Switzerland is the birthplace of modern psychedelics, giving us Albert Hofmann, who tripped his way into scientific infamy in 1943. Since that time Switzerland has been a front runner in psychedelics research. And for a short period of time a couple decades ago, LSD was actually legal in Switzerland for five years. Why was this done? And what was the result?
It’s not common knowledge that LSD was legal in Switzerland between 1988–1993, but it was. That policy is not current today, however, psychedelics are quickly moving toward legalization in many places. In the US, psilocybin and MDMA are both getting closer, but for now, are still illegal. The US has many other options though, like the emerging cannabinoid market offering the likes of delta-8 THC, THCV, HHC, and more. Check out our after-holiday deals to get great discounts on all compounds, and start your new year off right.
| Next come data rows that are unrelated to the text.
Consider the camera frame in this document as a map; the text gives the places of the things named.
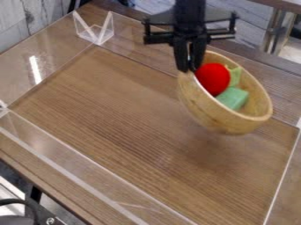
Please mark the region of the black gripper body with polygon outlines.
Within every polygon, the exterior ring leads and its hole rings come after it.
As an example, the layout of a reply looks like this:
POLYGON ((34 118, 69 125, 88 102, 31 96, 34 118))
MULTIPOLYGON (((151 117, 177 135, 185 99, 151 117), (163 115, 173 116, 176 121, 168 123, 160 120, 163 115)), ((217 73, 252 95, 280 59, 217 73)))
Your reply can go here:
POLYGON ((141 20, 144 26, 142 43, 172 45, 172 38, 180 36, 187 40, 205 34, 208 40, 232 39, 236 33, 237 14, 216 8, 207 8, 200 19, 181 17, 175 7, 149 15, 141 20))

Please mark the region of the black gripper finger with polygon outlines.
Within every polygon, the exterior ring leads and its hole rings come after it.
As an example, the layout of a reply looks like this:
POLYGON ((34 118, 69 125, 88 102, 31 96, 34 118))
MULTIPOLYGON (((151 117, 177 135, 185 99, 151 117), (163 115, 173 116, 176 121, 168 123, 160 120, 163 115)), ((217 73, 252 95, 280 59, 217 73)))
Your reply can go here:
POLYGON ((207 38, 196 38, 189 43, 189 70, 195 71, 203 60, 203 55, 205 52, 207 38))
POLYGON ((176 68, 181 72, 187 72, 189 68, 189 59, 188 59, 188 45, 187 41, 183 39, 173 40, 173 57, 176 68))

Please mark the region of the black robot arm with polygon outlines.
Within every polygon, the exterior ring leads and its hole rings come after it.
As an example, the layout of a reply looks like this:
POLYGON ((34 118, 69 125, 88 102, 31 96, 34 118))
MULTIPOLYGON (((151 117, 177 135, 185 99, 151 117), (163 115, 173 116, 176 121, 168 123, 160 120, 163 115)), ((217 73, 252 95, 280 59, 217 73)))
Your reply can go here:
POLYGON ((141 20, 142 44, 168 44, 172 47, 177 71, 195 71, 212 40, 235 38, 237 14, 209 9, 205 0, 175 0, 163 12, 141 20))

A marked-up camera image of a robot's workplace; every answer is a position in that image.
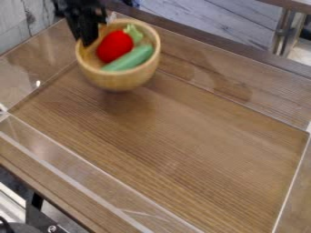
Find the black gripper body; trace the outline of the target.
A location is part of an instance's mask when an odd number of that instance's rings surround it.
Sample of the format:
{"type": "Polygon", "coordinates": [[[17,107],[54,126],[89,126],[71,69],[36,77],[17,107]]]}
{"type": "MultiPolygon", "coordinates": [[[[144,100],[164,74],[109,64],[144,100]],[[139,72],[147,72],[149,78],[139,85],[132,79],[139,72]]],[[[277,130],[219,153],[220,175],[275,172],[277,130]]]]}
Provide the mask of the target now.
{"type": "Polygon", "coordinates": [[[65,17],[73,11],[91,9],[96,16],[107,16],[104,0],[52,0],[54,15],[65,17]]]}

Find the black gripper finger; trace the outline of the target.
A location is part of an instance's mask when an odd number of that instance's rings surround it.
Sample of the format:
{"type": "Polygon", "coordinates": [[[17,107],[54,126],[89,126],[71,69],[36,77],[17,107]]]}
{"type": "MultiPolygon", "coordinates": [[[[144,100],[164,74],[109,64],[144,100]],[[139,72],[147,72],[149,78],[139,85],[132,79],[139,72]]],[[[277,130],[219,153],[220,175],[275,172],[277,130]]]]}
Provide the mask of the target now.
{"type": "Polygon", "coordinates": [[[99,24],[105,23],[104,15],[81,15],[79,18],[83,46],[89,46],[99,37],[99,24]]]}
{"type": "Polygon", "coordinates": [[[80,38],[80,26],[79,26],[79,17],[75,15],[65,16],[66,24],[69,26],[75,40],[80,38]]]}

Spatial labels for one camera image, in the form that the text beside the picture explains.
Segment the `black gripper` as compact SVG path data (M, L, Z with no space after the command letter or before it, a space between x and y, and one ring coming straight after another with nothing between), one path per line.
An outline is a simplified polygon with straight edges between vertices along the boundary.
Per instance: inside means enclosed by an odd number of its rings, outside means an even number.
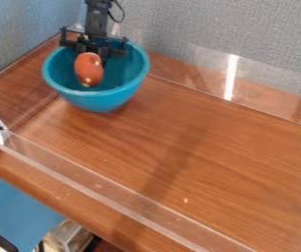
M100 55L103 66L107 66L111 56L126 54L127 37L99 35L90 37L83 31L63 27L60 29L59 45L72 48L78 54L94 52Z

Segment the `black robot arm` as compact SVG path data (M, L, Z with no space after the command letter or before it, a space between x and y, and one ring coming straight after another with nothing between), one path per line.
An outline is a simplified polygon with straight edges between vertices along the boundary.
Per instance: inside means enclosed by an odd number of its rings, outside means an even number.
M103 65L107 65L112 56L126 54L128 39L118 35L108 35L108 19L118 24L124 20L124 15L119 20L112 16L111 7L116 5L120 11L123 8L118 0L86 0L86 4L86 26L82 30L63 27L59 45L72 48L78 54L96 53L102 57Z

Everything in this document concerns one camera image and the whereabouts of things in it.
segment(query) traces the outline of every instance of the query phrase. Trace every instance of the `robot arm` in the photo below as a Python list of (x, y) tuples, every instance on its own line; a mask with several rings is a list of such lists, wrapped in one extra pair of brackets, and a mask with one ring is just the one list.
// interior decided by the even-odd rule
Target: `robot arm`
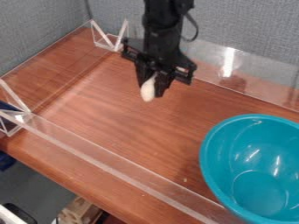
[(193, 0), (144, 0), (144, 39), (124, 38), (123, 57), (135, 62), (139, 87), (153, 79), (153, 96), (161, 97), (173, 79), (191, 84), (195, 63), (183, 55), (180, 40), (183, 17), (196, 27), (188, 14)]

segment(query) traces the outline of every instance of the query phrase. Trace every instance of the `wooden table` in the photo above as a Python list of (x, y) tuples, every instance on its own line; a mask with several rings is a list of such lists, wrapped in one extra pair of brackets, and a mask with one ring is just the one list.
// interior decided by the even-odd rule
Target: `wooden table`
[[(189, 87), (175, 82), (164, 98), (144, 103), (133, 64), (116, 53), (99, 55), (103, 50), (91, 42), (89, 29), (80, 29), (4, 80), (35, 114), (216, 201), (197, 163), (212, 126), (248, 113), (298, 122), (298, 114), (200, 80)], [(72, 76), (76, 79), (64, 86)], [(17, 160), (125, 223), (199, 223), (28, 131), (3, 137), (0, 144)]]

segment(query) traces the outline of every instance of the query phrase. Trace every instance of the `gray fabric wall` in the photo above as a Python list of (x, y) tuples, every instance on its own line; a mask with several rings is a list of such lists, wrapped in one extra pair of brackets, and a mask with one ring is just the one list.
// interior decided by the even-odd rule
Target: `gray fabric wall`
[(85, 20), (83, 0), (0, 0), (0, 74)]
[[(89, 0), (96, 20), (115, 32), (123, 18), (140, 22), (143, 0)], [(195, 0), (199, 38), (299, 64), (298, 0)]]

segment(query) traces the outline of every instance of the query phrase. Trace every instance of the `bowl rim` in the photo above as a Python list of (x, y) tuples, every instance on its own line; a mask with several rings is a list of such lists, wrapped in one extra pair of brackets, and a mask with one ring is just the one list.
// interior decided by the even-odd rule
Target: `bowl rim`
[(209, 174), (209, 166), (208, 166), (208, 162), (207, 162), (207, 151), (208, 151), (208, 146), (209, 146), (209, 142), (211, 139), (213, 137), (213, 135), (219, 132), (219, 130), (227, 126), (231, 123), (239, 122), (242, 120), (247, 120), (247, 119), (263, 119), (263, 120), (271, 120), (275, 121), (278, 123), (284, 123), (288, 126), (295, 127), (296, 129), (299, 129), (299, 124), (282, 118), (278, 116), (272, 116), (272, 115), (263, 115), (263, 114), (246, 114), (246, 115), (236, 115), (232, 116), (230, 119), (224, 120), (223, 122), (220, 122), (216, 126), (212, 127), (212, 129), (209, 130), (207, 136), (204, 137), (204, 140), (201, 142), (200, 145), (200, 155), (199, 155), (199, 162), (200, 162), (200, 172), (203, 175), (203, 178), (205, 180), (205, 183), (209, 187), (209, 189), (212, 190), (212, 193), (215, 194), (216, 198), (219, 199), (220, 204), (224, 205), (224, 207), (231, 210), (231, 212), (239, 216), (243, 217), (243, 219), (246, 221), (250, 221), (252, 223), (263, 223), (263, 224), (298, 224), (299, 221), (282, 221), (282, 220), (271, 220), (266, 217), (262, 217), (254, 213), (251, 213), (248, 210), (246, 210), (242, 206), (239, 206), (238, 204), (235, 204), (232, 202), (232, 200), (230, 199), (230, 197), (226, 195), (226, 193), (220, 190), (217, 184), (213, 181), (213, 178)]

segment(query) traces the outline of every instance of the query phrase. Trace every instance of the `blue bowl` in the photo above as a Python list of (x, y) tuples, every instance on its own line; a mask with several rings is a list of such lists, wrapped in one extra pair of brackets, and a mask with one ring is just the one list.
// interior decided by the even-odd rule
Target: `blue bowl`
[(299, 223), (299, 124), (240, 115), (200, 147), (200, 170), (224, 207), (248, 223)]

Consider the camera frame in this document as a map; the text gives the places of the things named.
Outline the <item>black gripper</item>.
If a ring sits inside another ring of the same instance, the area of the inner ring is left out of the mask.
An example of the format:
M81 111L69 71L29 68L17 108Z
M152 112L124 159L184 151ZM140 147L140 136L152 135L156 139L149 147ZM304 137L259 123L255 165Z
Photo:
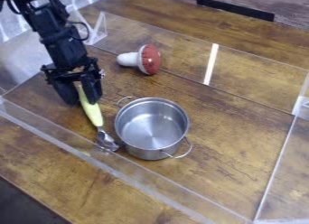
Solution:
M41 38L41 43L53 59L50 65L42 66L42 71L60 97L74 106L80 101L80 93L73 83L81 81L86 98L96 104L104 96L102 73L98 59L89 56L78 29L65 28L49 34Z

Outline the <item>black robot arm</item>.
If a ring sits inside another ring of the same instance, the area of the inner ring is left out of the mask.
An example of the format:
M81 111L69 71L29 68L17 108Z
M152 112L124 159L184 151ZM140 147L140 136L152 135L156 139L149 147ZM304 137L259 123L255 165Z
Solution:
M0 0L15 14L21 14L33 30L39 33L53 63L42 66L46 81L70 105L80 100L76 81L81 82L86 98L96 104L104 96L102 71L98 59L88 54L77 22L69 20L69 11L61 0Z
A little history on LSD and the infamous Albert Hofmann
In 1929, a young Albert Hofmann, who had just graduated from the University of Zurich with a chemistry degree, began working for chemical company Sandoz. Sandoz, for its part, though started in 1886, was only 12 years into its pharmaceutical program. This was spawned by the isolation of the compound aotamine, from ergot, a fungus that is found in tainted rye. Ergot had already been used in history as a part of natural medicine traditions as a way to quicken childbirth and deal with the bleeding subsequent to it. When found in rye, it can be quite dangerous however, causing a person to get very sick.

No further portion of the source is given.